“这里你不必再回来了!”
那个三十岁的女人对丁柠指着鼻子喊道,表情狰狞的模样让徐见肩头一耸,果然女人的脸比书翻得快,十分钟前还亲昵无比现在这才不到多久就一副杀父仇人一样。
丁柠没回话,而是默默收起地上被扔出的物件,都是一些水果以及一盒……唔,蛋糕?!
就在两人纠缠的时候,屋内跑出一个老妇人,她拉着丁柠又是哭又是道歉,丁柠似乎有些无奈,对着她笑笑。
那个女人还有些不饶人,旁边扯着一个小男孩哭唧唧,她仍然不管不顾的和丁柠理论。
“丁柠,要不是我妈看你爹娘死得早,可怜你,你现在早就不知道死在这社会哪个阴暗的角落了,你和我说这些狗屁没用的东西干什么?!”
听到这话,丁柠被刺激到了。
“我爸妈没有死!你不要乱讲!”
姑婆一手拉过丁柠,丁柠僵直着身体没转过来,就看到绪鞠一脸嫌恶看着她,“你爹妈要是没死干嘛留你们两个没白吃白喝的姐弟在我们家这么多年?!还是说不要你们了?”
她这问题让丁柠无从辩解,她梗着脖子差点爆出青筋,目光更是痛彻心扉。
绪鞠的话像一把刀,剜在她十几年前的伤口上,曾经是痛不欲生,现在是求死不能。
但她更是踩住她的痛点,多少个午夜梦回她都曾幻想过,她爸妈只是不要他们了,而并非真的离开他们。
绪鞠像攒了十几年的恶意般,恨不得一股脑儿都丢给她。
“瞧你们一个女孩子没女孩子的样子,一个男孩子没男孩子的样子,你觉得是我们家欠你们姐弟的吗?呸!”
她用极其羞辱的言辞讽刺着她,也更像是一股巨力而上的力量,托着她要拼命往人上人的位置走。
可脱离掉虚假的幻想,她只是她,还是一个普通到不能再普通的女孩。
连肩负自己的未来都肩负不好,拿什么责无旁贷的去照顾别人?
她没有不切实际的梦想,更没有很深远的抱负,她只想照顾好弟弟照顾好自己也赡养好姑婆而已。
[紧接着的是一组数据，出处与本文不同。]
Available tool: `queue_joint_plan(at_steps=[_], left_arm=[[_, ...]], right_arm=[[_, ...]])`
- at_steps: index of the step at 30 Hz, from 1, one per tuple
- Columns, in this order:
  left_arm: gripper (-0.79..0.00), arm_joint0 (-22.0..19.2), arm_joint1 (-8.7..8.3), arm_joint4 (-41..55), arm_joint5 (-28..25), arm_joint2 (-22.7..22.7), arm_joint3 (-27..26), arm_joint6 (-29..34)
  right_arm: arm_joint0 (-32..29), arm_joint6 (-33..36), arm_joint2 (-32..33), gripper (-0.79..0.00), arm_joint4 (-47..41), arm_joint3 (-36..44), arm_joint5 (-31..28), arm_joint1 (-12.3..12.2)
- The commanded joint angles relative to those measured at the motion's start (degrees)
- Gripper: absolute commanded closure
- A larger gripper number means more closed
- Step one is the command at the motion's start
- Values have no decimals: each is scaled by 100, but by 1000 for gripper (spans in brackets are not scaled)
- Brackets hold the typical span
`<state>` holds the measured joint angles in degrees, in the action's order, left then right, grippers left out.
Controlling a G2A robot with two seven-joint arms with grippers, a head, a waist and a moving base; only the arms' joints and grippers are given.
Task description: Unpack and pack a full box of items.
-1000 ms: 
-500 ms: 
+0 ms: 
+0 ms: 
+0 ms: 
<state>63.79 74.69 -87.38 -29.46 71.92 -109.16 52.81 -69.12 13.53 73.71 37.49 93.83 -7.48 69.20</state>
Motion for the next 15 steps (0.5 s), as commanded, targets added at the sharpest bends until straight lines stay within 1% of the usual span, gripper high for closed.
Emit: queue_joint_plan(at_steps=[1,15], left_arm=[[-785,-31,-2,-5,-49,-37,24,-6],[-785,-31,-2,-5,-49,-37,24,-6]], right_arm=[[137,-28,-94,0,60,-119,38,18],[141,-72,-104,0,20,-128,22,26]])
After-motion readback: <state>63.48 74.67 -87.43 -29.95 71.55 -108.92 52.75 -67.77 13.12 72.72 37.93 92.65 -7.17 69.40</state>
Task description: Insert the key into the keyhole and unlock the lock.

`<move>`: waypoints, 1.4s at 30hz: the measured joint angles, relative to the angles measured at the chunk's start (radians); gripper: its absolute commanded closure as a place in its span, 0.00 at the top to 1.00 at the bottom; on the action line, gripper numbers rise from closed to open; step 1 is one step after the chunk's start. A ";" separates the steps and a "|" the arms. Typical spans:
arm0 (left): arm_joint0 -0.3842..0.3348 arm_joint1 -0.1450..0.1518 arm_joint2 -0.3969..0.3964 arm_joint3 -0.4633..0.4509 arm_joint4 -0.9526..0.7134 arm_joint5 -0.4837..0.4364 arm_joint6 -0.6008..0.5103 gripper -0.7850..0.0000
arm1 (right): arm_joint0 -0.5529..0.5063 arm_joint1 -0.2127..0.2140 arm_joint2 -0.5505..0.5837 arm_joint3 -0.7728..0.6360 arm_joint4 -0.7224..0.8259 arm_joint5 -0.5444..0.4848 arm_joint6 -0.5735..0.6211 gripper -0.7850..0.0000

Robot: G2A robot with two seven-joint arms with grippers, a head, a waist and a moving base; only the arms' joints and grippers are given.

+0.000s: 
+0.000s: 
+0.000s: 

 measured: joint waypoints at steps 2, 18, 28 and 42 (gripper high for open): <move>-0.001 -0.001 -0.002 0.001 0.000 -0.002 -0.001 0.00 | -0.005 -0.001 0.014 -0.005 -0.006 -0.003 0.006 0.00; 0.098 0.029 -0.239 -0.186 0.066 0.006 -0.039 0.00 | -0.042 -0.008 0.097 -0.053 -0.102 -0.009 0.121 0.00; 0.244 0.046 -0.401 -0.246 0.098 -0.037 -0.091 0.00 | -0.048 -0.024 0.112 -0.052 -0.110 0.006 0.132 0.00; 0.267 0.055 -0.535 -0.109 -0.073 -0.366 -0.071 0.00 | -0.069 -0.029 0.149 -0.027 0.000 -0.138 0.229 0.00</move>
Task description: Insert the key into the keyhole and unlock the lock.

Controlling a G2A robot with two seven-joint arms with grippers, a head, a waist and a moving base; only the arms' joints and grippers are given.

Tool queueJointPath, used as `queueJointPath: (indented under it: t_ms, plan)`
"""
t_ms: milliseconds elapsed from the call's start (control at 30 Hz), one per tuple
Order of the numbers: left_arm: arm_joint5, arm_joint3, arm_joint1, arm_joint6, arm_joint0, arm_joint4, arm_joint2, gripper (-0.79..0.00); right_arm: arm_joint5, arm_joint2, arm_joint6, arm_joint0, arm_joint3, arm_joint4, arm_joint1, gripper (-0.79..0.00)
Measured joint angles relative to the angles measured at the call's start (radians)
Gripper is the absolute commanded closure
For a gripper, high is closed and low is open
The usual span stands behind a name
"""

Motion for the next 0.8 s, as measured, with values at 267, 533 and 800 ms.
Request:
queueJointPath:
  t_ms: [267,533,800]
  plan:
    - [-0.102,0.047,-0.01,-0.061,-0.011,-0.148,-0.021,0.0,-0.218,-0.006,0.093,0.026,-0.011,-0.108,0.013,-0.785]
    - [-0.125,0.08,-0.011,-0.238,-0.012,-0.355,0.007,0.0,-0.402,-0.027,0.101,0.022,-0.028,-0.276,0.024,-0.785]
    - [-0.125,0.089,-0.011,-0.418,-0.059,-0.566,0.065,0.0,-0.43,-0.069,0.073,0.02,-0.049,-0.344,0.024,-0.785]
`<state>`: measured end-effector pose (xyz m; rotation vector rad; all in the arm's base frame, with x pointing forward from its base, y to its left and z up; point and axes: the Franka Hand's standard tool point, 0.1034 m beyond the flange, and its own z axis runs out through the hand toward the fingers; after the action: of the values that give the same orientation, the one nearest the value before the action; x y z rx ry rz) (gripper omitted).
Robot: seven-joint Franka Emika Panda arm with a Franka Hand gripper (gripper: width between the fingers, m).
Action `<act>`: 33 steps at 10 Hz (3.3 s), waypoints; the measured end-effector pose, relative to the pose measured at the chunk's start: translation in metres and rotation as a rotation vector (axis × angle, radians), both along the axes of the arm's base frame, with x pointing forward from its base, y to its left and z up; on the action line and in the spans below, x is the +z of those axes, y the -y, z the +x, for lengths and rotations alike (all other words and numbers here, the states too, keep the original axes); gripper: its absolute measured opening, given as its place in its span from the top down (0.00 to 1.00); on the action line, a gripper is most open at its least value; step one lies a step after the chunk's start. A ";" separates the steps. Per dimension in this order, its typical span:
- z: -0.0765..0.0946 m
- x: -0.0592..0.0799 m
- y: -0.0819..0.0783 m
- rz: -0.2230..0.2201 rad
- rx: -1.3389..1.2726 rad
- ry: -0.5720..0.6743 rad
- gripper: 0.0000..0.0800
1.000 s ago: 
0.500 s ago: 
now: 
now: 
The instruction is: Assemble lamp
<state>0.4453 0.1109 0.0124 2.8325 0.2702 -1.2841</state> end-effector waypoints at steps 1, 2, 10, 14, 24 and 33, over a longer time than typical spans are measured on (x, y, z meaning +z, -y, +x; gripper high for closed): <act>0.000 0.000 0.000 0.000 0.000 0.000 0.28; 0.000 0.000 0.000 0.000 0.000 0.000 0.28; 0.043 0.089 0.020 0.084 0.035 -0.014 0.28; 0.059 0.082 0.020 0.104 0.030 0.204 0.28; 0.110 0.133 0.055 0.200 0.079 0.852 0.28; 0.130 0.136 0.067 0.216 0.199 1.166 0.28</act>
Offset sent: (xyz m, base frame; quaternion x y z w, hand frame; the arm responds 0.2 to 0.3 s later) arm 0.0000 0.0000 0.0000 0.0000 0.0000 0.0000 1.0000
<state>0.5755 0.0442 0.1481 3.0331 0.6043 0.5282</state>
走出弄堂外,坐在也不知道是坐过多少精英的咖啡厅卡座上,她拿出手机,看着那条短信通知时,一直没流的泪瞬间崩溃。
“辞退通知:本公司员工丁柠女士,根据本公司与您签订的劳动合同第二条第七款的规定,决定终止合同,请您于2017年7月25日离开本公司,您的一切待遇按照合同规定办理。”